→ DATA BLOCK
-- -- --
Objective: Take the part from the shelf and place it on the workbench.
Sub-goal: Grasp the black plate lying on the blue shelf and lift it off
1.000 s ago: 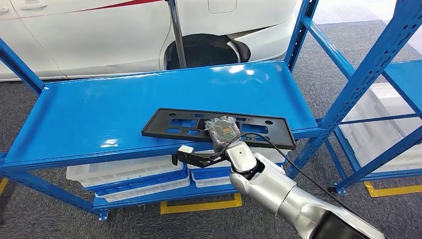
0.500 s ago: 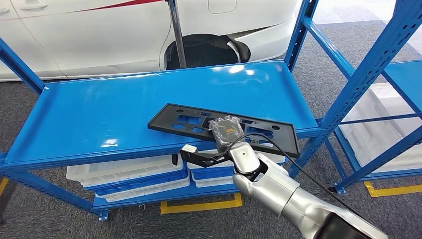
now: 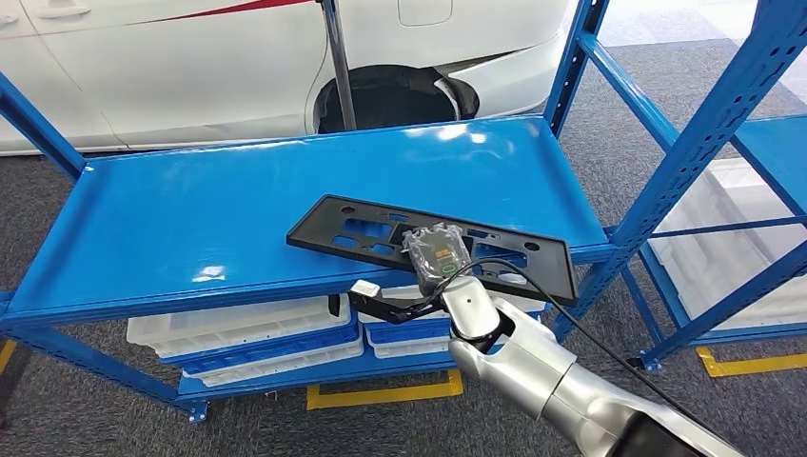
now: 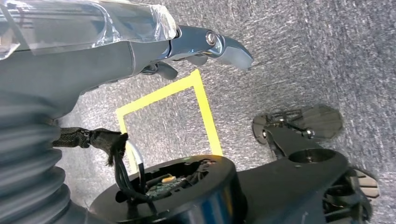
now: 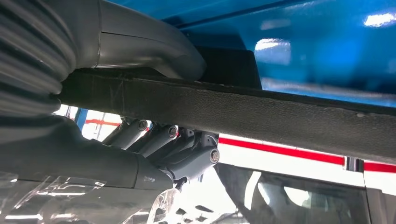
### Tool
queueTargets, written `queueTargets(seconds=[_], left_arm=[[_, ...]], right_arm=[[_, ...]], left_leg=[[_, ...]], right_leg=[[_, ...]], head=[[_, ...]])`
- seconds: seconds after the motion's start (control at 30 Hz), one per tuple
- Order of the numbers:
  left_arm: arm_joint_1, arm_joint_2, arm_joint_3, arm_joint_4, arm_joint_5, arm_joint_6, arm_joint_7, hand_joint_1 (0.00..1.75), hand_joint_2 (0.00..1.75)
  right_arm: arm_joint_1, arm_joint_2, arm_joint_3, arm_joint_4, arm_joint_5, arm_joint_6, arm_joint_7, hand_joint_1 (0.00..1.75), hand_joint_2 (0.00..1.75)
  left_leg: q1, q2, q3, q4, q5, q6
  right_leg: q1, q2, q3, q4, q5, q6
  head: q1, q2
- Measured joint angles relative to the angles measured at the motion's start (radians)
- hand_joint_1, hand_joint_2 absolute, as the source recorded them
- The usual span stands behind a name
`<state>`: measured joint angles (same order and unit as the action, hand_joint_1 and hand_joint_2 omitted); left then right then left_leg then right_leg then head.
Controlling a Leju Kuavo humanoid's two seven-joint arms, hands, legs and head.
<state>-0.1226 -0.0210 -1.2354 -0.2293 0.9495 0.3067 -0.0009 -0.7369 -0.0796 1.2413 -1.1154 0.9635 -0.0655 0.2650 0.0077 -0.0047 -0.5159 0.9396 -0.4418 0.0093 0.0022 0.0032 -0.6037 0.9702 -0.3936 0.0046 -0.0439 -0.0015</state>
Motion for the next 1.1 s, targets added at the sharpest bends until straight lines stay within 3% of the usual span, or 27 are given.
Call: queueTargets(seconds=[0.43,1.1], left_arm=[[-0.006,-0.004,-0.002,0.000,-0.003,0.000,0.001,0.00,1.75],[-0.009,-0.004,-0.004,0.000,-0.013,-0.054,-0.040,0.00,1.75]], right_arm=[[0.013,-0.007,0.000,-0.066,0.314,-0.116,0.000,1.75,1.75],[0.048,-0.018,0.000,-0.132,0.303,-0.095,-0.026,1.75,1.75]], left_leg=[[0.000,0.000,0.000,0.000,0.000,0.000],[-0.001,0.000,-0.001,0.002,-0.001,0.002]], right_leg=[[0.000,0.000,0.000,0.000,0.000,0.000],[-0.002,0.000,0.000,-0.001,0.001,0.001]], head=[[0.000,0.000],[0.000,0.000]])
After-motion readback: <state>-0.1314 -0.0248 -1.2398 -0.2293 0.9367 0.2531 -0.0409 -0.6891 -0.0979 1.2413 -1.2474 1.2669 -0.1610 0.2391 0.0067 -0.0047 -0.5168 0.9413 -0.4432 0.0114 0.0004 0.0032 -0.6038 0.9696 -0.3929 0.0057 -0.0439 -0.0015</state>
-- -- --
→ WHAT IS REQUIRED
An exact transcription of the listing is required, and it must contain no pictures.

→ SOLUTION BELOW
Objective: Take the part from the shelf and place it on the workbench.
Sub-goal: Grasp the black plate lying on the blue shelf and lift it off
1.000 s ago: 
0.500 s ago: 
now: 
now: 
now: 
### Tool
queueTargets, written `queueTargets(seconds=[_], left_arm=[[_, ...]], right_arm=[[_, ...]], left_leg=[[_, ...]], right_leg=[[_, ...]], head=[[_, ...]])`
- seconds: seconds after the motion's start (control at 30 Hz), one per tuple
- Order of the numbers:
  left_arm: arm_joint_1, arm_joint_2, arm_joint_3, arm_joint_4, arm_joint_5, arm_joint_6, arm_joint_7, hand_joint_1 (0.00..1.75), hand_joint_2 (0.00..1.75)
  right_arm: arm_joint_1, arm_joint_2, arm_joint_3, arm_joint_4, arm_joint_5, arm_joint_6, arm_joint_7, hand_joint_1 (0.00..1.75), hand_joint_2 (0.00..1.75)
  left_leg: q1, q2, q3, q4, q5, q6
  right_leg: q1, q2, q3, q4, q5, q6
  head: q1, q2
- Measured joint angles relative to the angles measured at the motion's start (radians)
- hand_joint_1, hand_joint_2 absolute, as the source recorded them
- The usual span stands behind a name
`<state>`: measured joint angles (same order and unit as the action, hand_joint_1 and hand_joint_2 omitted); left then right then left_leg then right_leg then head.
Controlling a Leju Kuavo humanoid's two seven-joint arms, hands, legs and head.
<state>-0.1226 -0.0210 -1.2354 -0.2293 0.9495 0.3067 -0.0009 -0.7369 -0.0796 1.2413 -1.1154 0.9635 -0.0655 0.2650 0.0077 -0.0047 -0.5159 0.9396 -0.4418 0.0093 0.0022 0.0032 -0.6037 0.9702 -0.3936 0.0046 -0.0439 -0.0015</state>
Motion for the next 1.1 s, targets added at the sharpest bends until straight lines stay within 3% of the usual span, or 27 are given.
Call: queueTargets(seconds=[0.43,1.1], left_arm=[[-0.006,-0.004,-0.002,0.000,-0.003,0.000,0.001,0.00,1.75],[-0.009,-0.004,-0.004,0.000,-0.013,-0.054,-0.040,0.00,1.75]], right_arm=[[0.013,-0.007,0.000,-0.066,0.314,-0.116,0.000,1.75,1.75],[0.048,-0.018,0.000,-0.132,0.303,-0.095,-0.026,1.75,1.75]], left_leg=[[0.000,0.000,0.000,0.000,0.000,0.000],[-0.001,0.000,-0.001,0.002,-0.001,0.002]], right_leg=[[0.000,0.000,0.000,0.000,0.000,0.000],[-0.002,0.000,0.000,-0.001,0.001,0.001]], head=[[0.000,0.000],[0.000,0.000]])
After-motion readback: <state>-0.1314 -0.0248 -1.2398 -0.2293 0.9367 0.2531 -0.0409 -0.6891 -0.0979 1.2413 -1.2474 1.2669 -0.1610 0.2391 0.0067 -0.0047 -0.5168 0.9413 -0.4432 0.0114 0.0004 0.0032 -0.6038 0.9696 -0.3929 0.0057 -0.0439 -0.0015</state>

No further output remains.